_Task prompt_. Nothing but the lines holding the string "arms" should appear in the answer. Copy them from the entries.
+++ Supplied entries
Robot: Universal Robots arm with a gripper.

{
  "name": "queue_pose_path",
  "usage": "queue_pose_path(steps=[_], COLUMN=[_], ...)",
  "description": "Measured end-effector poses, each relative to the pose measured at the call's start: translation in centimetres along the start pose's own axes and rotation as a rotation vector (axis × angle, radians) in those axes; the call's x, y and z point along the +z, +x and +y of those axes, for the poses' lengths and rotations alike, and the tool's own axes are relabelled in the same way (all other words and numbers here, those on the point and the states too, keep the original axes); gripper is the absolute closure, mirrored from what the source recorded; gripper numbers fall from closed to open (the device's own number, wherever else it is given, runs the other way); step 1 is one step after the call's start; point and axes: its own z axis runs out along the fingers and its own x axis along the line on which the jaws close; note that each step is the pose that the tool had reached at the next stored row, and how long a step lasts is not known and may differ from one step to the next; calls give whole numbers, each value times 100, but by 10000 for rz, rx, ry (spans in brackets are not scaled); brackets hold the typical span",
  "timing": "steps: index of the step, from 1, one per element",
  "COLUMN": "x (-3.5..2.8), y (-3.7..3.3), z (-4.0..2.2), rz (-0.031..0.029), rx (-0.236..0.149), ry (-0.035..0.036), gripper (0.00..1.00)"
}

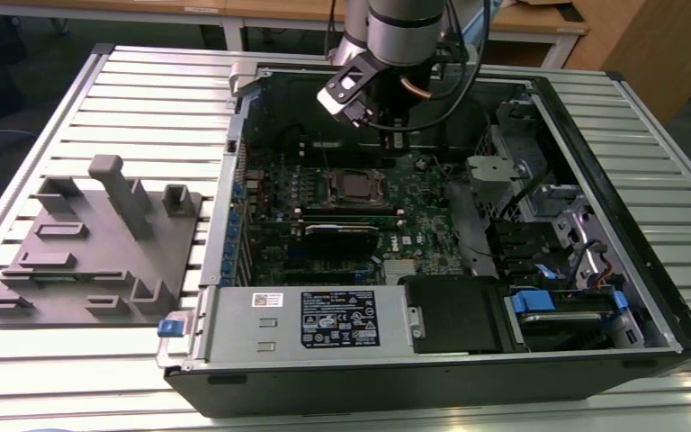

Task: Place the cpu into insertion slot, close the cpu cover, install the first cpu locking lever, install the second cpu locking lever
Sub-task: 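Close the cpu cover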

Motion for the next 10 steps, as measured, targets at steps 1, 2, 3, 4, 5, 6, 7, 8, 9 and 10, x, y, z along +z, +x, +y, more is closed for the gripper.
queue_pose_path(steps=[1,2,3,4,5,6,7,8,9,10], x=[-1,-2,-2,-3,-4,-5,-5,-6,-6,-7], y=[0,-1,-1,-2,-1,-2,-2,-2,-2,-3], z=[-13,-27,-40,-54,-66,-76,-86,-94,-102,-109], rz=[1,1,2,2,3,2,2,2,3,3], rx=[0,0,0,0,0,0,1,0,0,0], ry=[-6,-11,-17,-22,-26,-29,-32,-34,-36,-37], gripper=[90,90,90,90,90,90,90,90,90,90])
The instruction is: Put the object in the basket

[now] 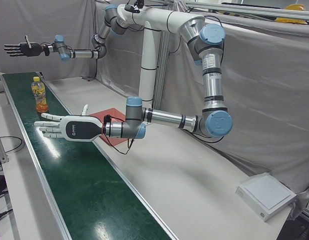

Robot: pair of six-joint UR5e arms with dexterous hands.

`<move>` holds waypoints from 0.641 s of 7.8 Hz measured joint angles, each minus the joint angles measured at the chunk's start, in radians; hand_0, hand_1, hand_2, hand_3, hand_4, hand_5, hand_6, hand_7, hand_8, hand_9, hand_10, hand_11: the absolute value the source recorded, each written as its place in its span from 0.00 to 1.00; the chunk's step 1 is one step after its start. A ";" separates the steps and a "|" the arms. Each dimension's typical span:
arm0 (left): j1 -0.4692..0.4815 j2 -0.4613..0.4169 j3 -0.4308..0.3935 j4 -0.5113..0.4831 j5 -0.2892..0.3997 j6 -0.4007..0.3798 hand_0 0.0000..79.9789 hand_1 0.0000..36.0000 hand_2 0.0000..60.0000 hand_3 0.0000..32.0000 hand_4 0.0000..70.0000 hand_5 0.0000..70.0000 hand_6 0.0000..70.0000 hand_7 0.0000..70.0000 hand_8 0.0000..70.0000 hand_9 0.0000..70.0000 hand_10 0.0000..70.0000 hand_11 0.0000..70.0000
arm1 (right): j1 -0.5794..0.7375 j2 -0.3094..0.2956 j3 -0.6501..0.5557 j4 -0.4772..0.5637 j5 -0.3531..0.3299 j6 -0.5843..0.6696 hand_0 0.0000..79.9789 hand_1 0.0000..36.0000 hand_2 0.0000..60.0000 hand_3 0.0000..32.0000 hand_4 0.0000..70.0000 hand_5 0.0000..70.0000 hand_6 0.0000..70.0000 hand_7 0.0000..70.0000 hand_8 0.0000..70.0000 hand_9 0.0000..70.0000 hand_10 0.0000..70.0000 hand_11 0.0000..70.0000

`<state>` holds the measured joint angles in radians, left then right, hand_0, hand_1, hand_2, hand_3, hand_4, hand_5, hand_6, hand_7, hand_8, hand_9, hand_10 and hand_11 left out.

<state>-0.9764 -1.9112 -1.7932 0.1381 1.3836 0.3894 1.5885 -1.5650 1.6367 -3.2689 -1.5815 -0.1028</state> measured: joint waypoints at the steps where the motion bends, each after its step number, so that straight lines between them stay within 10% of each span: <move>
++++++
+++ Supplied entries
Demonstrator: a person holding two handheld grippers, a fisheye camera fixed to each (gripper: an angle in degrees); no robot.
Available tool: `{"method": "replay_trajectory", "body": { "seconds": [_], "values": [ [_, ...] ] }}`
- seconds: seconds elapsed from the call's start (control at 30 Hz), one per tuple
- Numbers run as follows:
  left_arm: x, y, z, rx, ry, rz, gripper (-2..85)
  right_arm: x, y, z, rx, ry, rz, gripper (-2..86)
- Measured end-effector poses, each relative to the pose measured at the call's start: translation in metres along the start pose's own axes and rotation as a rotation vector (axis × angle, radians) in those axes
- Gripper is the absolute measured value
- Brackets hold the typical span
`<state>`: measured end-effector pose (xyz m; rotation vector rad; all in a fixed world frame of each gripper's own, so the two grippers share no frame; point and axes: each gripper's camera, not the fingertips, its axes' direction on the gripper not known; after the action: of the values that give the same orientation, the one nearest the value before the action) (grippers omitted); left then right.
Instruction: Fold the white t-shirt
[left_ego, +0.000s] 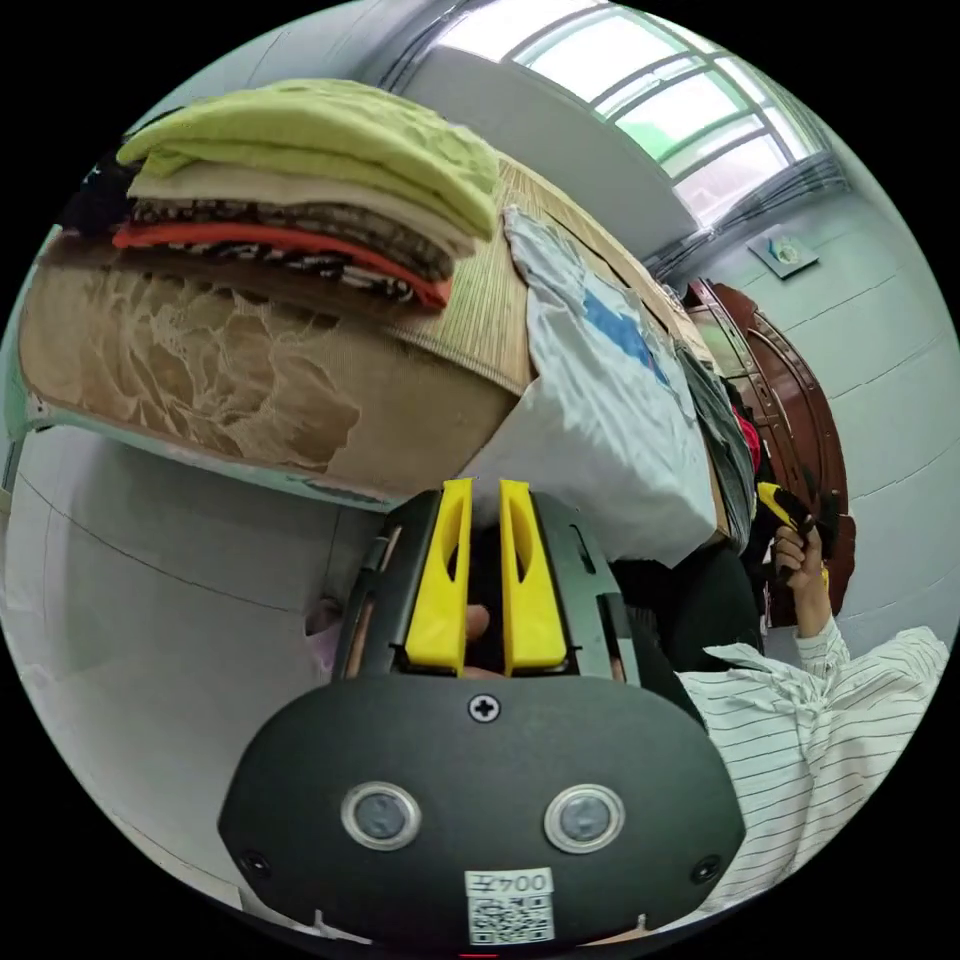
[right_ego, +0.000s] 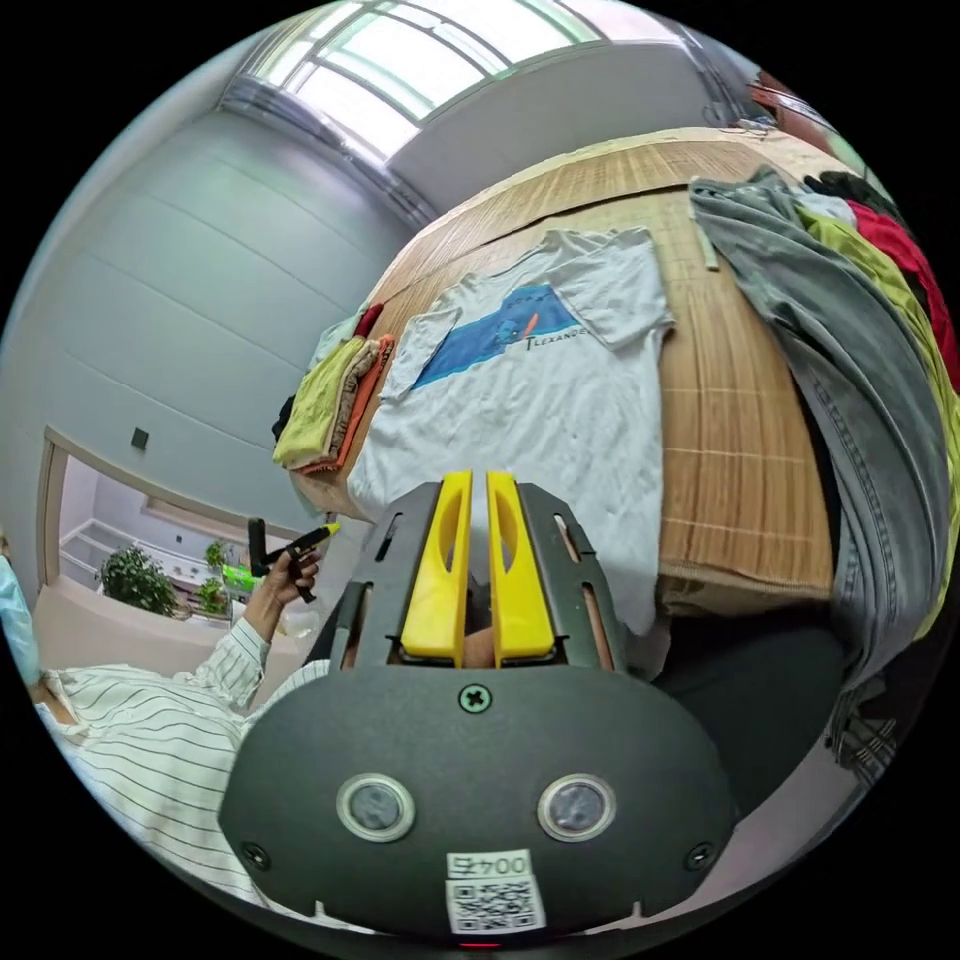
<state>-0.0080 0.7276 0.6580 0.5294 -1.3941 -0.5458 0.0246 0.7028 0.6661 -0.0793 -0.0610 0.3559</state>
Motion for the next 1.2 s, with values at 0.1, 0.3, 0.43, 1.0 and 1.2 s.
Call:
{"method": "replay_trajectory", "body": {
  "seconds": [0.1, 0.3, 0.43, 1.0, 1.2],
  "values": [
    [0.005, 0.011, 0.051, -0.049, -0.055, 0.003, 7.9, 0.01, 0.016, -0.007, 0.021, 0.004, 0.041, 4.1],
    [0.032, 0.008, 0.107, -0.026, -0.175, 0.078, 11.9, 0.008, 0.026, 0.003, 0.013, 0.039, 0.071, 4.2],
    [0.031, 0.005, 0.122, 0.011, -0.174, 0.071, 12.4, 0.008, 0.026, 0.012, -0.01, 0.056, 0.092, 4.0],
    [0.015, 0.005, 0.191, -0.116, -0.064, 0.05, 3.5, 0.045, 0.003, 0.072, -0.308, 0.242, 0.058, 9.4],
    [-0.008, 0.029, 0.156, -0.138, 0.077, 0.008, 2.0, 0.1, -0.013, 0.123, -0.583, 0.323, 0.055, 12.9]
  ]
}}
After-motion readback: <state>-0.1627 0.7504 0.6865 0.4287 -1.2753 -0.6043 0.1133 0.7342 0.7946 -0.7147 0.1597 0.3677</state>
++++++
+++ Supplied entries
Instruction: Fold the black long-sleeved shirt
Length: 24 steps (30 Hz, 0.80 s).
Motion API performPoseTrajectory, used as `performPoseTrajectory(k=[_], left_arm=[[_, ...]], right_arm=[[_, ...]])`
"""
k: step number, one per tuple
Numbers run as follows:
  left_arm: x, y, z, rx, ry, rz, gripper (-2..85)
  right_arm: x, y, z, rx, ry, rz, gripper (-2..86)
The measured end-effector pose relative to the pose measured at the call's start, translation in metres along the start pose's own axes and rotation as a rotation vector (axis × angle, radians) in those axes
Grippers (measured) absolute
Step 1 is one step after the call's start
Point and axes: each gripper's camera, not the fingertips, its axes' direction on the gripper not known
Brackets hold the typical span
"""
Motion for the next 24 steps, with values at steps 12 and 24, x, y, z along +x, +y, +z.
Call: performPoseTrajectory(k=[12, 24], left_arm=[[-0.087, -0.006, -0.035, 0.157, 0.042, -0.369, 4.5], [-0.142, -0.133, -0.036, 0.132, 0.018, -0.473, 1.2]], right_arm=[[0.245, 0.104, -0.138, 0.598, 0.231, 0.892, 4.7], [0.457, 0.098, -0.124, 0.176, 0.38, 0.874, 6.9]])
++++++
_Written reply_.
Robot: pair of six-joint UR5e arms with dexterous hands.
`<move>` holds waypoints from 0.641 s of 7.8 Hz measured joint angles, each minus the joint angles measured at the chunk's start, in radians; hand_0, hand_1, hand_2, hand_3, hand_4, hand_5, hand_6, hand_7, hand_8, hand_9, hand_10, hand_11: the absolute value the source recorded, each written as its place in its span from 0.00 to 1.00; the chunk's step 1 is one step after its start. A ";" separates the steps and a "|" the arms. Each dimension's typical span:

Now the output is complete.